Além da indústria, em SC o agronegócio também tem peso acima da média nacional no PIB, que é a soma das riquezas da economia. O secretário-adjunto de Agricultura do Estado, Airton Spies, observa que o agro é 29% do PIB catarinense enquanto, no Brasil, responde por 23%. Considerando os dados de 2015 (últimos estaduais), SC alcançou PIB de R$ 249 bilhões, sendo R$ 72 bilhões do agronegócio. No mesmo ano, o país registrou R$ 5,9 trilhões, R$ 1,357 trilhões do agro. Além de grãos, frutas pecuária e outros, o PIB do setor inclui máquinas agrícolas, serviços e agroindústrias.
Embraer e Boeing
As fusões e aquisições entre grandes grupos não param e chegaram à poderosa indústria aeronáutica. As negociações para união entre a Embraer e a Boeing, informadas quinta-feira, fazem sentido sob o ponto de vista comercial, especialmente após o acordo entre as respectivas rivais Bombardier e Airbuss. Mas os brasileiros ficarão com um sentimento de perda caso a emblemática Embraer seja comprada pela Boeing. O presidente Michel Temer tem poder de vetar e disse que não autoriza a transferência de controle acionário. A saída pode ser uma joint venture no segmento de aviões regionais, para cerca de 100 passageiros.
Impactos em SC
Atenta aos avanços do sistema catarinense de inovação, a Embraer inaugurou em agosto no Parque Tecnológico Alfa, em Florianópolis, um centro de pesquisas para desenvolver sistemas eletrônicos de uso aeronáutico.

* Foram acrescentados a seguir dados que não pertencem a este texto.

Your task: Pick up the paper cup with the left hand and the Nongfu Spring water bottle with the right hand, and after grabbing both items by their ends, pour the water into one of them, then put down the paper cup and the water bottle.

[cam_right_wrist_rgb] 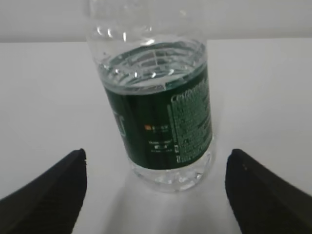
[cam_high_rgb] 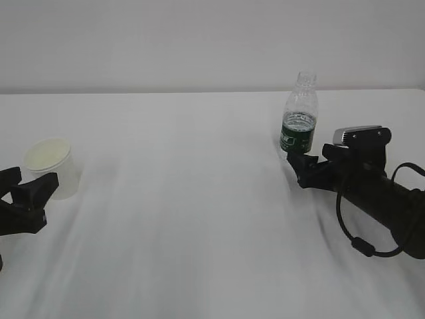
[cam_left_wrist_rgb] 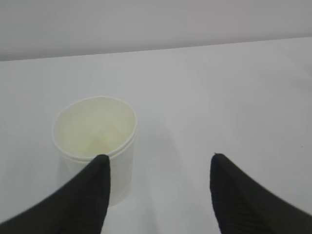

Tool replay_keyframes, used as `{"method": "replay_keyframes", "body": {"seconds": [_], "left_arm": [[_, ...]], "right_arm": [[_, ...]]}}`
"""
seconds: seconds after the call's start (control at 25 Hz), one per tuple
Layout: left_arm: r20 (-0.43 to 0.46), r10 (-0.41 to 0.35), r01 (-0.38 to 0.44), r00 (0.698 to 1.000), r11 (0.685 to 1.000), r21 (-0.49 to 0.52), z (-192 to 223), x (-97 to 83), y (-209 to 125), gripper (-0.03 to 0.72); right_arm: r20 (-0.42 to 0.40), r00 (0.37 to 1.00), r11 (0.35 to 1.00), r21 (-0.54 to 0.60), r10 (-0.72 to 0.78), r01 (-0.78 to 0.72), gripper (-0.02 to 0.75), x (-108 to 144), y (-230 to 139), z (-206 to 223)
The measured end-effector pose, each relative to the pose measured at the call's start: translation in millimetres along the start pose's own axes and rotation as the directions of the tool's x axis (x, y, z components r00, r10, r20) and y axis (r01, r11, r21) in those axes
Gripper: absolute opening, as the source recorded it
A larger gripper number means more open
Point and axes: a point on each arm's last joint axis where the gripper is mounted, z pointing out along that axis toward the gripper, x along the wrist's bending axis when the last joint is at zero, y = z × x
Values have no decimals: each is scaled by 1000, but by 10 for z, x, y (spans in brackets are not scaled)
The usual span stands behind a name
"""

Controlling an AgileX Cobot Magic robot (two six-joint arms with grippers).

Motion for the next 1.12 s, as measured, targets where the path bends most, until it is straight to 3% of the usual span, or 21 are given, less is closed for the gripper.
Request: {"method": "replay_keyframes", "body": {"seconds": [0.84,1.12], "left_arm": [[3,1,-1,1000,1000,7,6,-2,-16,461],[28,10,-13,1000,995,100,56,-16,-209,461]], "right_arm": [[-8,1000,996,-92,-5,4,669,-90,122,339],[-19,1000,994,-113,-14,11,664,-92,176,382]]}}
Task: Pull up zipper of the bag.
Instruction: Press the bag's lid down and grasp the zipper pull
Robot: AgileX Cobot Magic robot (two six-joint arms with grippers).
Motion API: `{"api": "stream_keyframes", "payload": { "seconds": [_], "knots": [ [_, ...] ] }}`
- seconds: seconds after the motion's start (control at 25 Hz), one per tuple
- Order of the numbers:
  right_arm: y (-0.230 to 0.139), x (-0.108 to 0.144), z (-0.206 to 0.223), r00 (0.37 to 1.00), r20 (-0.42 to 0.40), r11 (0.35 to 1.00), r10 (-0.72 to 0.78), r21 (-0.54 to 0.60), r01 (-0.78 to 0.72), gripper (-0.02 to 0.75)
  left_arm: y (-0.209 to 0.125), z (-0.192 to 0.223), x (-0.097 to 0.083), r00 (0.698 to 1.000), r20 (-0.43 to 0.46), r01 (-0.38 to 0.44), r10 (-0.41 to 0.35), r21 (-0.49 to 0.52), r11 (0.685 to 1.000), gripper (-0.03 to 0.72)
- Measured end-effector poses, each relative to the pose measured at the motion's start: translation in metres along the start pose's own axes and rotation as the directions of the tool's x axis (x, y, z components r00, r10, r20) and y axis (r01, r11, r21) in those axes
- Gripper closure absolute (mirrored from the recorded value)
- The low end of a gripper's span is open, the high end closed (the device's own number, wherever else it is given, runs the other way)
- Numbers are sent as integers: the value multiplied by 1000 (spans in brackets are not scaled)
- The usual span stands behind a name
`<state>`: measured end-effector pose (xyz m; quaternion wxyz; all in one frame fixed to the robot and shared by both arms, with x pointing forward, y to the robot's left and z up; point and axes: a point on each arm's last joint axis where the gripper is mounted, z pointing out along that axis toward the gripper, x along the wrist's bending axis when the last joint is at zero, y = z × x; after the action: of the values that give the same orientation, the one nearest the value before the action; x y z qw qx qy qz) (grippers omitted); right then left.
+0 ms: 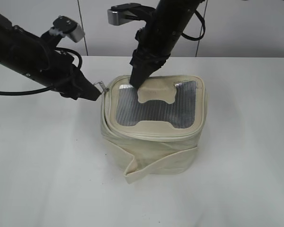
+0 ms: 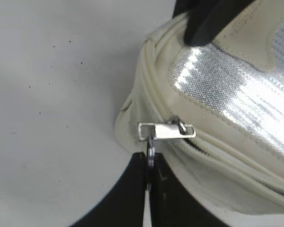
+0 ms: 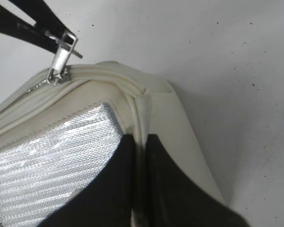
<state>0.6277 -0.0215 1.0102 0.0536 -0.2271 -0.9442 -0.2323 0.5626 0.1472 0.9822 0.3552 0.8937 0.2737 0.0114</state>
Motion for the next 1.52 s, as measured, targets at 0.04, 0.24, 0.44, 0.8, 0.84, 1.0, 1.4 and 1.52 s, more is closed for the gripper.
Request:
{"api": "stream_keyframes", "payload": {
  "seconds": [0.04, 0.24, 0.44, 0.8, 0.84, 1.0, 1.4, 1.52],
  "knots": [
    [0, 0, 0, 1000, 0, 1000, 0, 0, 0, 696, -1, 0, -1, 1000, 6, -6, 6, 7, 1000, 691],
    [0, 0, 0, 1000, 2, 1000, 0, 1, 0, 696, -7, -1, -4, 999, 43, -12, 8, 83, 996, 691],
    [0, -1, 0, 1000, 7, 1000, 7, 5, -7, 696, -12, -4, -7, 998, 63, 14, -24, 146, 989, 691],
    [0, 0, 0, 1000, 11, 1000, 21, 7, -21, 696, -15, -11, -20, 982, 164, 56, -90, 205, 977, 691],
    [0, 0, 0, 1000, 11, 1000, 24, 7, -24, 696, -15, -12, -21, 981, 167, 62, -98, 208, 976, 691],
    [-1, 0, 0, 1000, 12, 1000, 28, 8, -28, 696, -18, -14, -26, 967, 214, 78, -135, 254, 964, 691],
    [-1, -1, 0, 999, 15, 999, 31, 10, -31, 696, -20, -15, -37, 934, 273, 133, -231, 335, 933, 691],
    [-1, -1, 0, 999, 16, 999, 34, 11, -34, 697, -20, -8, -51, 929, 297, 106, -221, 360, 927, 691]
  ]
}}
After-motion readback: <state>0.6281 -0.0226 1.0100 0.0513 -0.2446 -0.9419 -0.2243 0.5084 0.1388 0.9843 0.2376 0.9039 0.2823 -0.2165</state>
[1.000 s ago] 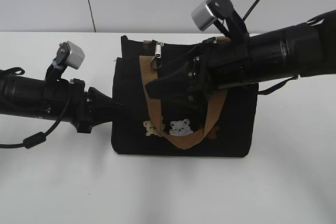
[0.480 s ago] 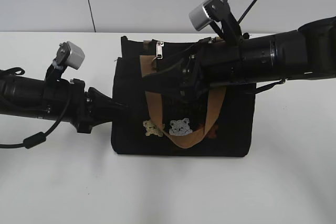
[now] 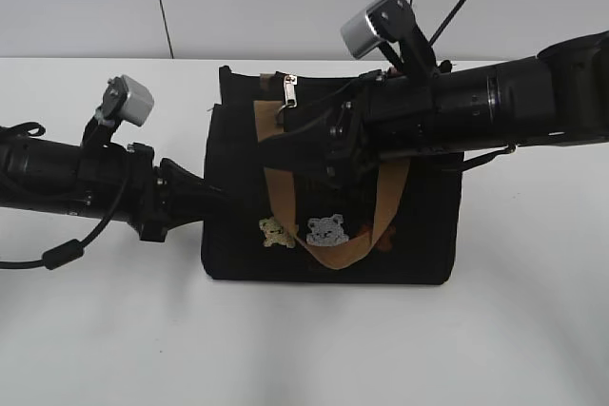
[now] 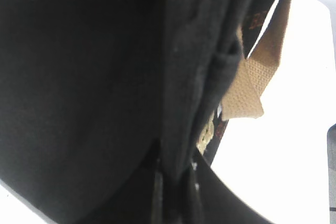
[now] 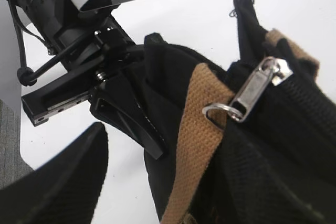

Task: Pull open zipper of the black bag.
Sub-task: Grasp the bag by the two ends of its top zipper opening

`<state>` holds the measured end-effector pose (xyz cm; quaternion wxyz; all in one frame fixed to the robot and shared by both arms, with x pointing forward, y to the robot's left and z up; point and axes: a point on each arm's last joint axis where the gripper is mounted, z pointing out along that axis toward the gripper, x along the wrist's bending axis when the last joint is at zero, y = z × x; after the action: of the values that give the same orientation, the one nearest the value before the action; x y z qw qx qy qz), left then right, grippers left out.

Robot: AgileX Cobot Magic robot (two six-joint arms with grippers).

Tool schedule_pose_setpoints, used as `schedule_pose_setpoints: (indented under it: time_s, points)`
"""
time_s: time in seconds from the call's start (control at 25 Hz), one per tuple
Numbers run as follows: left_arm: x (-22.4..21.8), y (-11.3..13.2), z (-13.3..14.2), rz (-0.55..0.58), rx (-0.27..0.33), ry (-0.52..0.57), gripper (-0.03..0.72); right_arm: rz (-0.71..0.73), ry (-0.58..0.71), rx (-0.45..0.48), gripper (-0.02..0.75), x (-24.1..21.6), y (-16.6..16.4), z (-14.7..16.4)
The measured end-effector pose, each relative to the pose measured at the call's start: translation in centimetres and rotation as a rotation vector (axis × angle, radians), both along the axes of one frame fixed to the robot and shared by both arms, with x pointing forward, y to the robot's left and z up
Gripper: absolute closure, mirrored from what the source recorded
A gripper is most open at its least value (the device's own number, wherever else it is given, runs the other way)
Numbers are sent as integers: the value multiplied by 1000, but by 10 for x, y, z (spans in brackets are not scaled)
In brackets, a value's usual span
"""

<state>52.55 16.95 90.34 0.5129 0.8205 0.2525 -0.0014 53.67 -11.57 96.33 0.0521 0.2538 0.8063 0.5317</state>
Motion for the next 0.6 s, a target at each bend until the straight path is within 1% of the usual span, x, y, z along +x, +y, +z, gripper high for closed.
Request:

A inauguração contou com a participação do presidente da companhia Paulo Cesar Souza e Silva, que admitiu ampliação no futuro. Os parceiros são a Fundação Certi, Embrapii e a Fapesc. Independentemente da evolução da união com a Boeing, a expectativa é de que esse centro continue porque inovação em sistemas é a essência da indústria aeronáutica.
Restou a marca
Por unanimidade, acionistas da Restoque aprovaram a proposta de extinção da Dudalina em assembleia realizada quinta-feira. Com isso, a camisaria deixará de existir como empresa, com baixa nas inscrições em repartições federais, restando apenas a marca. A gigante varejista, que comprou em 2014 a empresa fundada em Luiz Alves, alega que a unificação e a centralização das atividades tanto da Dudalina quanto da Restoque racionalizam operações, otimizam a administração e minimizam despesas, lembrando ainda dos “custos crescentes” de se manter duas estruturas societárias distintas.
Agriness investe em startup para IoT
Empresa de tecnologia para o agronegócio e líder nacional em software à suinocultura, a Agriness, de Florianópolis, adquiriu participação majoritária da startup Supê, de Campinas (SP), que atua com inovação em internet das coisas (IoT) ao setor agropecuário. Segundo o CEO da Agriness, Everton Gubert, o plano é entrar forte neste segmento com o lançamento, em abril de 2018, de uma nova plataforma para gestão da pecuária, iniciando pela suinocultura. O negócio foi firmado em visita à sede da Agriness, em Florianópolis. Participaram os sócios da Supê Leandro Castre e André Peternela; Junior Salvador e Elton Gubert, sócios da Agriness, mais o coordenador de Inovação da empresa, Eduardo Hoff. Na foto, Gubert (E), Xastre, Salvador, Peternela, Elton e Hoff.
Em tempo real
De acordo com Everton Gubert, a inovação é disruptiva.
– Com a aquisição da Supê, daremos um grande passo na transformação do jeito como as granjas são gerenciadas atualmente, passando de uma gestão vista pelo retrovisor para uma gestão realizada em tempo real – explica Gubert.
A Agriness detém 90% do mercado nacional de sistemas à suinocultura e exporta para oito países: Argentina, Uruguai, Paraguai, Chile, Peru, Bolívia, Colômbia e Polônia. São pelo menos 2,5 mil clientes, incluindo as gigantes BRF, Seara e Aurora.